→ **Problem to solve**: Return, word for word, the lines of the listing below from the one with "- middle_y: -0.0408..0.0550" through the one with "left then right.", and no other lines.
━━━━━━━━━━
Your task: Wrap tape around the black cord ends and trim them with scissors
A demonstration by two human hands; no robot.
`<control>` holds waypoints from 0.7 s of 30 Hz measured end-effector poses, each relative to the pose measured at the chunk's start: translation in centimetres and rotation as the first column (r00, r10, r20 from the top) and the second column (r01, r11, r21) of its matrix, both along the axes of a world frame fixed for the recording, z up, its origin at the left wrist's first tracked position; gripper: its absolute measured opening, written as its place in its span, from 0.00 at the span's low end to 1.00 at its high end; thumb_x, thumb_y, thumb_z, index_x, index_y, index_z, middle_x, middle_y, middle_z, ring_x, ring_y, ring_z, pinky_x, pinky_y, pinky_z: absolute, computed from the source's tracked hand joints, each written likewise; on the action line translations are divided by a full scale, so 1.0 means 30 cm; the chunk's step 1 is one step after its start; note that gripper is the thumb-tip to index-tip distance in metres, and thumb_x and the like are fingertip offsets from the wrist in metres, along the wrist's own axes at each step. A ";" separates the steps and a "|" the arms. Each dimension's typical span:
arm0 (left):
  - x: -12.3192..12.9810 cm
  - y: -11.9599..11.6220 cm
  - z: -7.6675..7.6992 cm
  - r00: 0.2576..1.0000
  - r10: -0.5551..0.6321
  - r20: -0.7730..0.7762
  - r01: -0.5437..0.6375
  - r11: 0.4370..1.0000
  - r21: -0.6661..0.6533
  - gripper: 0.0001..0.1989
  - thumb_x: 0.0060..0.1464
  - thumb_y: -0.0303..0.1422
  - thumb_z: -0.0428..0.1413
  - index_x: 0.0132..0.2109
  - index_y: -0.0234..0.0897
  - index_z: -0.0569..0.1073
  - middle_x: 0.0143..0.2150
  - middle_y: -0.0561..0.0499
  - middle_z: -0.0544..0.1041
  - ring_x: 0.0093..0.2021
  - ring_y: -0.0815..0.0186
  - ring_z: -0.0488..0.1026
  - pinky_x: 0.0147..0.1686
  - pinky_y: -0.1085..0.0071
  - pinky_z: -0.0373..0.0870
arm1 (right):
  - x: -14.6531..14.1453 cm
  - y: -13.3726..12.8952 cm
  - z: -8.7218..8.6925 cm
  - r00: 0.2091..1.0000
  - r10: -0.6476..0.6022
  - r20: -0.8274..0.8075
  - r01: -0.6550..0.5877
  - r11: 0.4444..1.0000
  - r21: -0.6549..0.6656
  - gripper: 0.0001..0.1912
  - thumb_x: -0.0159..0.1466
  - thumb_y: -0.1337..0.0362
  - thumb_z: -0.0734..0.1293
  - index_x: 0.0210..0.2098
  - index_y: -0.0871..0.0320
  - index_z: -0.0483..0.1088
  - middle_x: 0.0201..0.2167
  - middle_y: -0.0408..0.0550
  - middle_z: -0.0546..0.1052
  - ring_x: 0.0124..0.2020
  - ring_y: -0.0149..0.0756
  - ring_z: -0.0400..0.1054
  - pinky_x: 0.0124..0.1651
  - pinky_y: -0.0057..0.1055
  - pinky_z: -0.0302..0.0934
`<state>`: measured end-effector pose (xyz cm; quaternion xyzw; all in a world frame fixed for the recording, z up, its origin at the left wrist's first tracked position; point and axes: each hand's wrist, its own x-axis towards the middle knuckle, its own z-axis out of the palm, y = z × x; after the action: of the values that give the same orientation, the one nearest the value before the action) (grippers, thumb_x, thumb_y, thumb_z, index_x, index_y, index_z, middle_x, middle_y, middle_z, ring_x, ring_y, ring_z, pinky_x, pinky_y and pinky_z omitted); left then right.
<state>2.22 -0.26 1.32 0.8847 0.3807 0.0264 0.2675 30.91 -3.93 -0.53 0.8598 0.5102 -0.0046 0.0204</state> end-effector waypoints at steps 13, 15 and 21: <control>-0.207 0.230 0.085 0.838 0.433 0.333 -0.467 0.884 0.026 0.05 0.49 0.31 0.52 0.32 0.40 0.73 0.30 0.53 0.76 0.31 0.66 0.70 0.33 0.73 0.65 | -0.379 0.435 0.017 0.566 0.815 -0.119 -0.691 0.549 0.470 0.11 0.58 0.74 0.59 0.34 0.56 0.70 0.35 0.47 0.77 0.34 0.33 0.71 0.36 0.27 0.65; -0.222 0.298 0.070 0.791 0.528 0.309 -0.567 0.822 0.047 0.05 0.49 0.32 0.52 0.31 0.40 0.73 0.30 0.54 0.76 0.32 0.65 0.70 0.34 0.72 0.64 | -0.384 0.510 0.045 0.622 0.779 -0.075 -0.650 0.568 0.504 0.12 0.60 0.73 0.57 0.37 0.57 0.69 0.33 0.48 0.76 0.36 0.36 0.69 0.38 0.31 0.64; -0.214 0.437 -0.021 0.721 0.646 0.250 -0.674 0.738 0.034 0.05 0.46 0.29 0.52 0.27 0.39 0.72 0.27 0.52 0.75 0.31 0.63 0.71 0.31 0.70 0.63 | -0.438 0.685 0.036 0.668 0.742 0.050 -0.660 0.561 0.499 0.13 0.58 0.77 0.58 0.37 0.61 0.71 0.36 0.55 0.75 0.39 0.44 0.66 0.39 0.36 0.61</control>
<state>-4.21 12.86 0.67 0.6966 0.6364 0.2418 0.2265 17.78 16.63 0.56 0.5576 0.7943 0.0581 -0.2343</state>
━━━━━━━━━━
→ **Exercise result**:
  - middle_y: -0.0408..0.0550
  - middle_z: -0.0546..0.1052
  - ring_x: 0.0124..0.2020
  - ring_y: -0.0149..0.0756
  - ring_z: -0.0400..0.1054
  - pinky_x: 0.0124..0.1651
  - pinky_y: -0.0057..0.1055
  - pinky_z: -0.0302..0.0934
`<state>`: measured end-effector pose (xyz cm; quaternion xyzw; all in a world frame fixed for the recording, z up, its origin at the left wrist's first tracked position; point and axes: each hand's wrist, its own x-axis towards the middle knuckle, its own z-axis out of the palm, y = z × x; after the action: of the values that give the same orientation, the one nearest the value before the action) (grippers, thumb_x, thumb_y, thumb_z, index_x, index_y, index_z, middle_x, middle_y, middle_z, ring_x, ring_y, ring_z, pinky_x, pinky_y and pinky_z omitted); left then right.

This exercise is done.